Segment Start: RECORDS TO USE

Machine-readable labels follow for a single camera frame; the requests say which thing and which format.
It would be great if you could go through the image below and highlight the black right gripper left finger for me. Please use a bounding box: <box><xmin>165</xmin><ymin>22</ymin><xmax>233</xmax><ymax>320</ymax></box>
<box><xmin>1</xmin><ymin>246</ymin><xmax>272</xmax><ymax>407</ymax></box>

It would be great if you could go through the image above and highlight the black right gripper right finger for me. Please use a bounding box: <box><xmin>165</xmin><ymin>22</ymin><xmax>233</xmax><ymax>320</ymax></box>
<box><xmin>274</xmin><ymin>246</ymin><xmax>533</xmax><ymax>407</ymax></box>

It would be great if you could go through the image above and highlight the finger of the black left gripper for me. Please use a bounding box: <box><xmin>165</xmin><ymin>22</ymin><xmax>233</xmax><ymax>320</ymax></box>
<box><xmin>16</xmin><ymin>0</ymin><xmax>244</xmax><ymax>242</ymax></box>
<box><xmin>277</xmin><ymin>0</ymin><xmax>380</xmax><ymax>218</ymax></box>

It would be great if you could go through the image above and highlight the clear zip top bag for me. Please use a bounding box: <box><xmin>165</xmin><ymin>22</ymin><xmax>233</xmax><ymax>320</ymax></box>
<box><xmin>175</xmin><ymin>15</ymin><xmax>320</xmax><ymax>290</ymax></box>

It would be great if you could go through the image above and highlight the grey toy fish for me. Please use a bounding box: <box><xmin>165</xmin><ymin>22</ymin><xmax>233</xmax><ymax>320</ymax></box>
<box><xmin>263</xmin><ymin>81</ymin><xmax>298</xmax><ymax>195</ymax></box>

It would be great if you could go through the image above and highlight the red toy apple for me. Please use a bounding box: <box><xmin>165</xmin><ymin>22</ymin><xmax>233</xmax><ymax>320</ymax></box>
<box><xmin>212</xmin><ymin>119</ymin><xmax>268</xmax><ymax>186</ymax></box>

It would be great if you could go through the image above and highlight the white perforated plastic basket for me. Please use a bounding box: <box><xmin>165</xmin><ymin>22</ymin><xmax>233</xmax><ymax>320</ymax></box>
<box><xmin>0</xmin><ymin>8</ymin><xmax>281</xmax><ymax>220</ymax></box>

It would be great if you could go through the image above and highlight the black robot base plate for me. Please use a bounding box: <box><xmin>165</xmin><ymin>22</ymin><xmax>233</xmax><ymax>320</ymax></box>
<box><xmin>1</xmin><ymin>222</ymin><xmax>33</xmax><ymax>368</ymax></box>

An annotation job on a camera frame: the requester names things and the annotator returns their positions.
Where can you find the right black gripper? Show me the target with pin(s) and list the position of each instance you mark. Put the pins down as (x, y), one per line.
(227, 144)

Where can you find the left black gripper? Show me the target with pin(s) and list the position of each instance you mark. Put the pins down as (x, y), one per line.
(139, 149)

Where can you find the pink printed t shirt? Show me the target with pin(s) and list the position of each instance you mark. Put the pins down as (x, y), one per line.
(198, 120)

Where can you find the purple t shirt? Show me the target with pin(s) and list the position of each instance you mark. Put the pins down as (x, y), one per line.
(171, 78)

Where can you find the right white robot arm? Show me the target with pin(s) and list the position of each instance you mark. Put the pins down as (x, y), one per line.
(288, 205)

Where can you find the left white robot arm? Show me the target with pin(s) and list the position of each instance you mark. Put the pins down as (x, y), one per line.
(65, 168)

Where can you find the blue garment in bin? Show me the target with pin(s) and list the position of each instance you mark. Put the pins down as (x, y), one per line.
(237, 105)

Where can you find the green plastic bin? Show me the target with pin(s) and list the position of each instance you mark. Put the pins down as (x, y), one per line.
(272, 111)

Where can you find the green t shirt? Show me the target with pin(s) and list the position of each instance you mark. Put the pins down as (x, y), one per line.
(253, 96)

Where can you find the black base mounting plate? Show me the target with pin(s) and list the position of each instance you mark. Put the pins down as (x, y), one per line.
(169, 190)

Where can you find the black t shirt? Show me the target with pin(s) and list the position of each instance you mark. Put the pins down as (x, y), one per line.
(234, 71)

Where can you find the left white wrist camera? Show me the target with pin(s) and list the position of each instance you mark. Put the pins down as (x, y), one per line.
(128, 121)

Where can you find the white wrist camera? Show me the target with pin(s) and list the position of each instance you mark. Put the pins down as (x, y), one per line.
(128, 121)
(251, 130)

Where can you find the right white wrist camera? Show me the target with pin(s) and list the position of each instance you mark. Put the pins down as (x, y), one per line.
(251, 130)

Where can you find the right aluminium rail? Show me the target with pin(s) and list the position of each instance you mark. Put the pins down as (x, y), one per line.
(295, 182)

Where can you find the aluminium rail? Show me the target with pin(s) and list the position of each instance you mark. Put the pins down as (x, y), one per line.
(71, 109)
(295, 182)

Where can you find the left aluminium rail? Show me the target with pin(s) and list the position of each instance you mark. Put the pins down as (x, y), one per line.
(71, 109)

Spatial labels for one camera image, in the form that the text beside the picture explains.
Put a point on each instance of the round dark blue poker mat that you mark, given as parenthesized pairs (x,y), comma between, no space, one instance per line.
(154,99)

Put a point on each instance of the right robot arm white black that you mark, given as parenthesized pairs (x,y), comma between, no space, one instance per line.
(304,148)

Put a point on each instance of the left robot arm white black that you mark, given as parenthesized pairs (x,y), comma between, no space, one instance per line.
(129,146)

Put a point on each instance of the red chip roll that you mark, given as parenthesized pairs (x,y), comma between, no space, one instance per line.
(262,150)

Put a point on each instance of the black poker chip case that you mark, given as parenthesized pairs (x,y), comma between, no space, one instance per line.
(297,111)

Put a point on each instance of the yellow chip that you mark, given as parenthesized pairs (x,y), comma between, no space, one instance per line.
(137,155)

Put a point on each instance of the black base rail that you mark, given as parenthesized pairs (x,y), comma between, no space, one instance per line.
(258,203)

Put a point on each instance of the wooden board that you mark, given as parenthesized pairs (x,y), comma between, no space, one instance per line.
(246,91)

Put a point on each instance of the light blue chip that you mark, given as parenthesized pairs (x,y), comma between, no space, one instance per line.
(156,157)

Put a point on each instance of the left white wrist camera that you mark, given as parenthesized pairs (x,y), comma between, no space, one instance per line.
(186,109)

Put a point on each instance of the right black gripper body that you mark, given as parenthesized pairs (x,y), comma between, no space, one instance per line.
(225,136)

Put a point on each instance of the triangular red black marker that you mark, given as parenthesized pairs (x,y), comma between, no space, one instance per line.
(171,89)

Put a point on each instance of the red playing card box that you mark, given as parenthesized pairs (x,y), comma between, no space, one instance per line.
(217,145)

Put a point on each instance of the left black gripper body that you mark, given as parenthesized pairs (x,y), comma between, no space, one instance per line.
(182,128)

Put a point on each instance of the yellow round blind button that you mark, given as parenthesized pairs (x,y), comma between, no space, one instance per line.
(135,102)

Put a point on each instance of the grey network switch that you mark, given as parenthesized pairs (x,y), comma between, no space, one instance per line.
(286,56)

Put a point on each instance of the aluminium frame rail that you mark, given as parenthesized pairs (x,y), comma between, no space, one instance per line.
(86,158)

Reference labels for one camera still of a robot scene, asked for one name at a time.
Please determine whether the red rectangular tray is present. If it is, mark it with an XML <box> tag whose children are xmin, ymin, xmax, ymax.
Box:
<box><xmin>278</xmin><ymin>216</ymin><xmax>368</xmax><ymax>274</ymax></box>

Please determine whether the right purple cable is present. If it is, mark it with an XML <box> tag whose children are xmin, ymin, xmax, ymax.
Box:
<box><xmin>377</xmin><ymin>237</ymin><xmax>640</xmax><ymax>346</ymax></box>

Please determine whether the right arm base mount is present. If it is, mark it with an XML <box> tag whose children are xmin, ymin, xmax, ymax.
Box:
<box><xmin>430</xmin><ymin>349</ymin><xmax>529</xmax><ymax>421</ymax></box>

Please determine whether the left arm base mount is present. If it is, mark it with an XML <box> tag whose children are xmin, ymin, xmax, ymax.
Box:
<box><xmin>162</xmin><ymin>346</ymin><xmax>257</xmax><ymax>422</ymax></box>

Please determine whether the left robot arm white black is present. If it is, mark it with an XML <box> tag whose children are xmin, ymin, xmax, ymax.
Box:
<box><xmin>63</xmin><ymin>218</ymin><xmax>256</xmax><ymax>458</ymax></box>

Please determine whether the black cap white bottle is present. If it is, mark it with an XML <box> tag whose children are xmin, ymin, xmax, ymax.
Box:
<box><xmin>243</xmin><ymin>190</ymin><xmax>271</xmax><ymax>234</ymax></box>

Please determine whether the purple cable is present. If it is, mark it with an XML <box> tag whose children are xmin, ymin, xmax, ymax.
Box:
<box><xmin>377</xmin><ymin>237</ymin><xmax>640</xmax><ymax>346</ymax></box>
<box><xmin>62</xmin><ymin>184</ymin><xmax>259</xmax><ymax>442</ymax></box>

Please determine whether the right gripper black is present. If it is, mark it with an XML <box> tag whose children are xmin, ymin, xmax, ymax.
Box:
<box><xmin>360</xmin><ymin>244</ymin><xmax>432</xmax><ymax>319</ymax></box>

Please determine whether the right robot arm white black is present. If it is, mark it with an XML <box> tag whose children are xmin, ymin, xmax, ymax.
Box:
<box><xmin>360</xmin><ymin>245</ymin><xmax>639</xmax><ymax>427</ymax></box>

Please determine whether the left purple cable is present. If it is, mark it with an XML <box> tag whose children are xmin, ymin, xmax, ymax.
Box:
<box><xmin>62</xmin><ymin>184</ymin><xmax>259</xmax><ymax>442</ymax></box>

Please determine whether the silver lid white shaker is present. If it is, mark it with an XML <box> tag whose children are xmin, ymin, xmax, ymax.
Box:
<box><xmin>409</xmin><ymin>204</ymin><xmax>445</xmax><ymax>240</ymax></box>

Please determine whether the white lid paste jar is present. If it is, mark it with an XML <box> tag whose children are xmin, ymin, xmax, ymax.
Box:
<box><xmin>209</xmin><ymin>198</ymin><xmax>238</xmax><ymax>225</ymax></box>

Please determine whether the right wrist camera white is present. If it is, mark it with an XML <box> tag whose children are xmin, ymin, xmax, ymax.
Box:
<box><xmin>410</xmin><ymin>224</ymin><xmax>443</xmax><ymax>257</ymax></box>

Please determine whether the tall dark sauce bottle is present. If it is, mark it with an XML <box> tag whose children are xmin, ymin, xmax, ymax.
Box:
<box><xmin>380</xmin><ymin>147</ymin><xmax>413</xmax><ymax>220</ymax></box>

Segment End: RECORDS TO USE

#### WHAT YOU WILL DO
Scan the data above for the string "finger". Copy every line in which it appears.

#### EXERCISE RESPONSE
It would be great if you could go through the image below and highlight the black right gripper left finger for me. Please use a bounding box: <box><xmin>165</xmin><ymin>22</ymin><xmax>233</xmax><ymax>320</ymax></box>
It would be great if you could go through the image above and highlight the black right gripper right finger for me. Please use a bounding box: <box><xmin>165</xmin><ymin>22</ymin><xmax>233</xmax><ymax>320</ymax></box>
It would be great if you could go through the image above and highlight the finger of the black left gripper for me. Please use a bounding box: <box><xmin>165</xmin><ymin>22</ymin><xmax>233</xmax><ymax>320</ymax></box>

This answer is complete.